The ranking results by eight different Machine learning algorithms and statistical handling of the ranking 8-component vectors for attributes allow one to reduce ten features to six of the most relevant ones. The most pertinent features were the following five: {deg_malig, irradiat, node_caps, tumor_size, inv_nodes}. Less relevant found four attributes: {age, breast_quad, breast, menopause}.
The CAIRAD: Co-appearance based Analysis for Incorrect Records and Attribute-values Detection ( Rahman MG, Islam MZ, Bossomaier T, Gao J. CAIRAD: A co-appearance based analysis for incorrect records and attribute-values detection. Proc Int Jt Conf Neural Networks. 2012;(June). https://doi.org/10.1109/IJCNN.2012.6252669) filter has been determined the noises in attributes and class features. Per the filtering results, 34 instances of LBCD had noises in half (or even more than half) of their features. Those were removed from the data.

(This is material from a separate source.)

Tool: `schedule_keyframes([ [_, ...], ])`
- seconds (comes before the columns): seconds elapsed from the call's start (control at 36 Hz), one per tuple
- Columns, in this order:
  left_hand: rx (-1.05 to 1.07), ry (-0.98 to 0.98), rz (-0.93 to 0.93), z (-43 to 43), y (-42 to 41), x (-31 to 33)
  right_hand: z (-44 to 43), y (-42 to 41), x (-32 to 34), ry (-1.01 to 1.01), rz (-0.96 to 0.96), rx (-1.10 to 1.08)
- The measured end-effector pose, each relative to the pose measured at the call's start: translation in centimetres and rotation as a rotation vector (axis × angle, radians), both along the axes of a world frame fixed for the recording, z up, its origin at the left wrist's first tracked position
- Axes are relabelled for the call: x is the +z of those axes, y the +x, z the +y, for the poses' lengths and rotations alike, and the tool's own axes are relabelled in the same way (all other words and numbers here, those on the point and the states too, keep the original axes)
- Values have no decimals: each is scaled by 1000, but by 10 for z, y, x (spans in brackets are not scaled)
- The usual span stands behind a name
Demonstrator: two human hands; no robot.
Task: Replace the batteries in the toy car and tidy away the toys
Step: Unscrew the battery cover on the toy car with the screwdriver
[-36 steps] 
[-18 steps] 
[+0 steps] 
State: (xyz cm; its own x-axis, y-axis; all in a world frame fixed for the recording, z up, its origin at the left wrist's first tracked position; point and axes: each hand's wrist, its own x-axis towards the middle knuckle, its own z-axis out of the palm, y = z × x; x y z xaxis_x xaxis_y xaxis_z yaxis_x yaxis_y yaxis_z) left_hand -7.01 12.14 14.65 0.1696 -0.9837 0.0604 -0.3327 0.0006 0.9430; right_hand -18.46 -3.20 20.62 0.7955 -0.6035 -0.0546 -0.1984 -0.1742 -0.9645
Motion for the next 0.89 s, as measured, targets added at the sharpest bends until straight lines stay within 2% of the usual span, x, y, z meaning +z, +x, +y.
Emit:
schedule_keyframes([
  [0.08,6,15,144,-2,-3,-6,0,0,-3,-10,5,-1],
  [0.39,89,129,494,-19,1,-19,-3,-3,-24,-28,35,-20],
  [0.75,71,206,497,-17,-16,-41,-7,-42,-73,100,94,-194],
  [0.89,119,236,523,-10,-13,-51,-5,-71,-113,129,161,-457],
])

It is known that the noises in the class are riskier and teasing than those of attributes. Meantime, the class attribute had 35 (14%) missed values from 252 after COIRAD filtering. It was unacceptable, considering the comparable number (only 85 cases) of recurrence events in the class of initial LBCD. The imputation (reconstruction, "cure") of missed values was performed via the algorithm offered in:
Bai BM, Mangathayaru N, Rani BP. An approach to find missing values in medical datasets. In: ACM International Conference Proceeding Series. Vol 24-26-Sept. ; 2015. https://doi.org/10.1145/2832987.2833083. The noises presented in the remaining attributes, ranging from 1% to 14%, were neglected.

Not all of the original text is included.